John Bressie

John Bressie picked up a camera as a kid at Analy High in Sebastopol in the 1950s and never set it down.|

John Bressie picked up a camera as a kid at Analy High in Sebastopol in the 1950s and never set it down.

For the past three decades, the professional photographer worked as a precise and respected adjunct member of the Art Department faculty at Santa Rosa Junior College. Before that, Bressie sold cameras and taught classes at the former Unruh's camera store and briefly co-owned a hip Sebastopol gift shop.

He died Wednesday in Santa Rosa following a battle with cancer. He was 76.

Harvey Henningsen, a widely known Sebastopol portrait photographer, called Bressie "a darkroom guru, a perfectionist."

Henningsen said his friend the JC teacher perhaps was not the most artistically creative photographer, "but he was the most meticulous craftsman."

Sean Bressie said his father enriched the lives of the thousands of people he introduced to photography or helped to produce better shots.

"I think that's one of the largest impacts he's had -- all the photographers he's inspired and taught," said the younger Bressie, a resident of Santa Rosa.

Among his father's adventures in life was the cross-country bicycle ride he took with friend and fellow photography student Thaine Manske -- both of them pedaling three-speed Raleighs -- in 1957.

"We had 21 flat tires and crossed seven major mountain ranges," Manske said Thursday from his home in Houston. "It was great. He was a good guy."

In 1962, Bressie landed a gig as an extra on the set of Alfred Hitchcock's "The Birds." He captured memorable behind-the-scenes shots in Bodega and Bodega Bay; some adorn popular greeting cards at Bodega's Landmark Gallery.

Among Bressie's former students at SRJC are professional photographers who credit him with helping them to comprehend and master the technical aspects of the art.

Photo-calendar creator Robert Janover said he'd already published a national landscape calendar when he enrolled in Bressie's creative portraiture class in the late 1980s.

"I knew natural light," said Janover, who just published his 20th Sonoma County picture and events calendar. "I didn't know anything about people pictures. What I got from him was the understanding of how to create the light for portraits."
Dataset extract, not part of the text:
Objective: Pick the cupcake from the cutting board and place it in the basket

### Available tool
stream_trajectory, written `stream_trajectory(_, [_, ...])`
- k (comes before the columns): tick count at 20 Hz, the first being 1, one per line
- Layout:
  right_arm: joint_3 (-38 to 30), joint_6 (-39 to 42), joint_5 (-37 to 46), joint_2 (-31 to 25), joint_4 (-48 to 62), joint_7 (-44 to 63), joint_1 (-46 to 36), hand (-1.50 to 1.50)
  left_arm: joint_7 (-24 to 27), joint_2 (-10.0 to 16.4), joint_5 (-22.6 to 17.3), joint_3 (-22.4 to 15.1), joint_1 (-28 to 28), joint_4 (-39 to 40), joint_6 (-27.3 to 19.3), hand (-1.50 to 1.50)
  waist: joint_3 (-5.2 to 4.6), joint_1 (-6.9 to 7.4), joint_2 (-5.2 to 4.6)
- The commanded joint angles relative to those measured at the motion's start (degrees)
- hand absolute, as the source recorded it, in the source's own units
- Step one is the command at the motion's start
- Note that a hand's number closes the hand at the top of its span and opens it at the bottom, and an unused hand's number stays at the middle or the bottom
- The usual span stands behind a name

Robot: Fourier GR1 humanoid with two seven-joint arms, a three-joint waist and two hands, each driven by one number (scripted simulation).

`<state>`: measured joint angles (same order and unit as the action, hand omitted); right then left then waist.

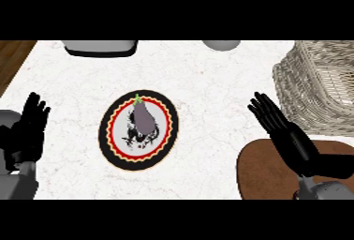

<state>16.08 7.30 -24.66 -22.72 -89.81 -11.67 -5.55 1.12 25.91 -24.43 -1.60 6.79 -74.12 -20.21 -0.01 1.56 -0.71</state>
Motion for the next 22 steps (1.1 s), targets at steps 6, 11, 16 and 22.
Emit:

Janover added that Bressie "was a technical stickler. He was a disciplinarian. People definitely learned the proper way to do things from him."

Santa Rosa commercial and wedding photographer Bob Stender recalls that "one of the best classes I ever took" was a JC course Bressie taught.

"He was a great guy and a lot of fun to be around, and a great teacher," Stender said. For years, Bressie printed photos in a darkroom that he'd created at Stender's South A Street studio.

Another former student, James Blue, works now as a video specialist with SRJC's Media Service Department.

Bressie "was particularly important to me," Blue said. He recalls having no significant interest in portraiture until Bressie opened his eyes to what proper lighting and shadow can do to a photograph of a person.

A native of Berkeley, Bressie spent some of the best years of his childhood at his family's home at Salmon Creek, north of Bodega Bay.

He was already an accomplished photographer when he graduated from Analy High in 1954. He studied at SRJC and then at the Art Center School of Design in Pasadena.

Following the cycling adventure from San Francisco to New York City, Bressie studied writing at Instituto Allende in Mexico. He then became a commercial photographer in San Francisco.

While pursuing that career he also, in the 1970s, joined with partners Ralph Henningsen and Bill Higgins and opened The Key, an innovative if short-lived gift, books and records store in Sebastopol.

"The whole concept of it was taste," said Henningsen, a brother of the Sebastopol portrait photographer, from his home in

Oregon.

After The Key closed, Bressie took a job in the camera store Bill Unruh had opened in Santa Rosa. John Fleming already was working there.

"I got to know John as an exquisite photographer," Fleming said. "He paid absolute attention to detail."

At Unruh's, Bressie began teaching photography in addition to selling camera equipment. He became an adjunct professor at Santa Rosa Junior College in the early 1980s and still was teaching when he became ill with cancer earlier this year.

His wife, Jeannine, was with him when he died at their home Wednesday morning.

In addition to his wife and son in Santa Rosa, Bressie is survived by his daughter, Mackensie Ashton of Santa Rosa; his stepchildren, Michelle Haviland of Healdsburg and Thomas Binkley of Herndon, Va; his first wife, Elizabeth Montgomery of Sebastopol; his siblings, Mary Anne Kursa of Bodega and Elbert Bressie of Belvedere; and two granddaughters.

A collection of his photographs will be displayed at a memorial service at 3 p.m. Saturday, Dec. 7, at Daniels Chapel of the Roses in Santa Rosa.